For some reason today, I’m thinking about taking T____ on a hike like this.  At the age of nine she isn’t ready for today’s elevation gain, but it would be a good starter trail.  And now that she is approaching ten-dom, and teenage-dom, her rebelliousness has recently begun to emerge and, I expect, will continue more so as she gets older and more sarcastic.  These are the years.  The sarcasm is annoying on its own, but it is the implied rejection of me and my values inherent in the biting comments which are so uncomfortable.  I have only recently begun to understand this.

Or perhaps I will be able to remember that the rejection from a nine-year-old is not truly sincere.  She is testing her world, she is testing me.  I try to pass the test.

How the hell does one be a successful parent!?

More lemony-smelling sassafras than I’ve ever seen before.  Insects today are not a problem and rarely bother me.  Maybe it has to do with near record low temperatures last night.
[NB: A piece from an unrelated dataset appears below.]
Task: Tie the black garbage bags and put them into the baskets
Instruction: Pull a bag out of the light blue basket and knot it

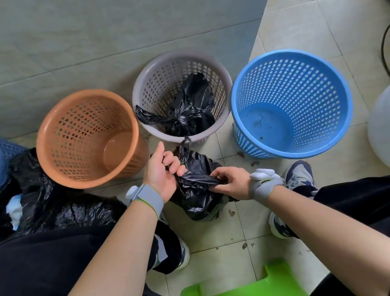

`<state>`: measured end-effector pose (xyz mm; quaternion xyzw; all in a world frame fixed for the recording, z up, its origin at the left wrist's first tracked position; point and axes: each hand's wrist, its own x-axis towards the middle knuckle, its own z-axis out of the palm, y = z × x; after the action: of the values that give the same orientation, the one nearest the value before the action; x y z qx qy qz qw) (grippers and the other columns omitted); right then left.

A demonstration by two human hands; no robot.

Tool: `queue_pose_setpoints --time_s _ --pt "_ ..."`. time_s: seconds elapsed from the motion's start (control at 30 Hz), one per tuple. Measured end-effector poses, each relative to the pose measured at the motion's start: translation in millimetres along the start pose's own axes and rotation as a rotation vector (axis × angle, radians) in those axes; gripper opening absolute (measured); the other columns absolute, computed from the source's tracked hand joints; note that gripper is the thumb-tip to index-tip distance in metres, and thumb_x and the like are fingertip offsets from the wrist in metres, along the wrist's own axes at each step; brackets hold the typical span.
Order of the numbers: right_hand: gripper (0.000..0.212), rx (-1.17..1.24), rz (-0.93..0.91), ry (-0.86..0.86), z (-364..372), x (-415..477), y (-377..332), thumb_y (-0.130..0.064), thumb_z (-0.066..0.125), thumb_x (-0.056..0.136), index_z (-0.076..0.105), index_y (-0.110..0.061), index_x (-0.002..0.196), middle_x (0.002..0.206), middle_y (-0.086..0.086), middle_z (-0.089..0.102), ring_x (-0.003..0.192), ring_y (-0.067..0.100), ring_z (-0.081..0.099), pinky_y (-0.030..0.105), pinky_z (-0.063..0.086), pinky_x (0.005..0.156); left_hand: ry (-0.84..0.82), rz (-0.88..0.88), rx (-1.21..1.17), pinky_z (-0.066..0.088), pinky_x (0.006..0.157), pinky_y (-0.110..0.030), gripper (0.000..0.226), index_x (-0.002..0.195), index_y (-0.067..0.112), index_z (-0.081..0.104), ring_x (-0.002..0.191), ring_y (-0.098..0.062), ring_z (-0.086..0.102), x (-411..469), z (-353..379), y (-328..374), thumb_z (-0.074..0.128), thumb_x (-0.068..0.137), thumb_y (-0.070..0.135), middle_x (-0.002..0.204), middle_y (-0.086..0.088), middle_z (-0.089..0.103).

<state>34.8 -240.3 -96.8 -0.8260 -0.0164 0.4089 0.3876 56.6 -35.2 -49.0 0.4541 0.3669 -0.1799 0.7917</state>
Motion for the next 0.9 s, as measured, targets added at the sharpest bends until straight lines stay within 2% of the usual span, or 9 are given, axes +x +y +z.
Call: queue_pose_setpoints --time_s 0.07,0.13,0.27,0.43,0.57,0.67,0.77,0.83,0.9 --pt "0.026 0.181 0.106 -0.084 -7 0 1 -0.029 0.076 0.078 0.068 -0.027 0.103 0.089 -0.004 0.07 0.07 0.015 0.063 0.028 0.056 0.065 -0.03 -0.017 0.036 0.021 0.056 -0.03 0.059 0.051 0.018 0.025 0.052 -0.019 0.013 0 -3 1 0.037 0.101 0.047 0.049 0.0 0.018" --pt "0.022 0.304 0.187 -0.139 -15 1 1 -0.029 0.066 0.076 0.07 -0.03 0.098 0.099 0.001 0.071 0.083 0.019 0.064 0.036 0.055 0.08 -0.045 -0.006 0.077 0.019 0.057 -0.031 0.059 0.052 0.018 0.023 0.053 -0.02 0.008 -1 -3 2 0.037 0.1 0.048 0.048 0.0 0.015" --pt "0.033 0.581 0.207 0.037 -29 5 -12 -0.046 0.045 0.097 0.072 -0.026 0.098 0.111 0.002 0.07 0.107 0.021 0.064 0.042 0.045 0.099 -0.07 0.001 0.145 0.022 0.055 -0.03 0.058 0.055 0.018 0.021 0.05 -0.018 0.011 -3 1 1 0.036 0.101 0.048 0.049 0.0 0.016" --pt "0.055 0.642 0.105 0.047 -38 9 -47 -0.076 0.058 0.075 0.068 -0.023 0.087 0.082 -0.005 0.061 0.078 0.013 0.054 0.029 0.04 0.072 -0.114 -0.01 0.243 0.027 0.056 -0.031 0.058 0.056 0.017 0.021 0.048 -0.018 0.017 -4 5 0 0.039 0.1 0.049 0.049 -0.002 0.018" --pt "0.028 0.696 0.095 0.008 -36 15 -58 -0.046 0.069 0.087 0.071 -0.018 0.089 0.078 -0.004 0.056 0.064 0.009 0.049 0.023 0.033 0.058 -0.13 -0.006 0.266 0.028 0.057 -0.031 0.056 0.056 0.017 0.022 0.047 -0.019 0.021 -5 5 1 0.039 0.1 0.048 0.05 -0.003 0.019" --pt "0.022 1.134 0.193 -0.08 -30 13 -59 -0.03 0.059 0.094 0.057 -0.017 0.076 0.07 -0.004 0.048 0.053 0.009 0.044 0.021 0.024 0.048 -0.111 0.014 0.184 0.039 0.062 -0.031 0.055 0.059 0.016 0.026 0.053 -0.024 0.036 -1 5 1 0.034 0.102 0.048 0.055 -0.007 0.028" --pt "0.02 1.587 0.188 -0.08 -28 6 -61 -0.025 0.056 0.082 0.045 -0.016 0.068 0.069 -0.003 0.049 0.045 0.008 0.036 0.02 0.012 0.044 -0.074 -0.012 -0.076 0.047 0.092 -0.043 0.055 0.058 0.018 0.034 0.084 -0.029 0.061 1 6 -1 0.031 0.102 0.051 0.071 -0.011 0.062" --pt "0.02 1.63 0.164 -0.11 -26 -2 -63 -0.025 0.057 0.073 0.041 -0.017 0.064 0.064 -0.003 0.045 0.041 0.007 0.031 0.019 0.008 0.044 0.005 -0.031 -0.285 0.044 0.098 -0.041 0.052 0.06 0.02 0.038 0.09 -0.025 0.065 3 4 0 0.03 0.102 0.05 0.079 -0.008 0.069" --pt "0.027 1.458 0.148 -0.189 -21 -6 -65 -0.025 0.056 0.076 0.035 -0.022 0.058 0.056 -0.006 0.034 0.038 0.007 0.024 0.02 0.006 0.042 0.125 -0.073 -0.448 0.048 0.086 -0.035 0.05 0.061 0.02 0.036 0.071 -0.018 0.068 7 2 3 0.03 0.103 0.047 0.066 -0.001 0.06"
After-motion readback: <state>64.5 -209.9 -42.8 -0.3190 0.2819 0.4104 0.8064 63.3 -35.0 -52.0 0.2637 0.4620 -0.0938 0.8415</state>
I watch a daddy really long legs as it moves around holding its body aloof from the ground.  Reminds me of the images of the Martian attack fleet in H G Wells’ <War of the Worlds.>

A daddy long legs smells with sense organs located on its legs.

A daddy long legs smells like cherries.

Philistine:  a person who is lacking in or hostile or smugly indifferent to cultural values, intellectual pursuits, aesthetic refinement, or is contentedly commonplace in ideas and tastes.

Bohemian:  a person, as an artist or writer, who lives and acts free of regard for conventional rules and practices.

Hello. Here’s a snake on the trail.  Slithers off as soon as I come near.  Small and gone.

Another one!  Two in a row.  Take two steps and there is another one.  Look around for some more.  A fourth?  They move away so fast, by the time I see them they are gone so the best description I can get is, “snake.”

Quiet charm to today’s trail, feeling of remoteness, no people.  Oh yeah, that’s why I come here.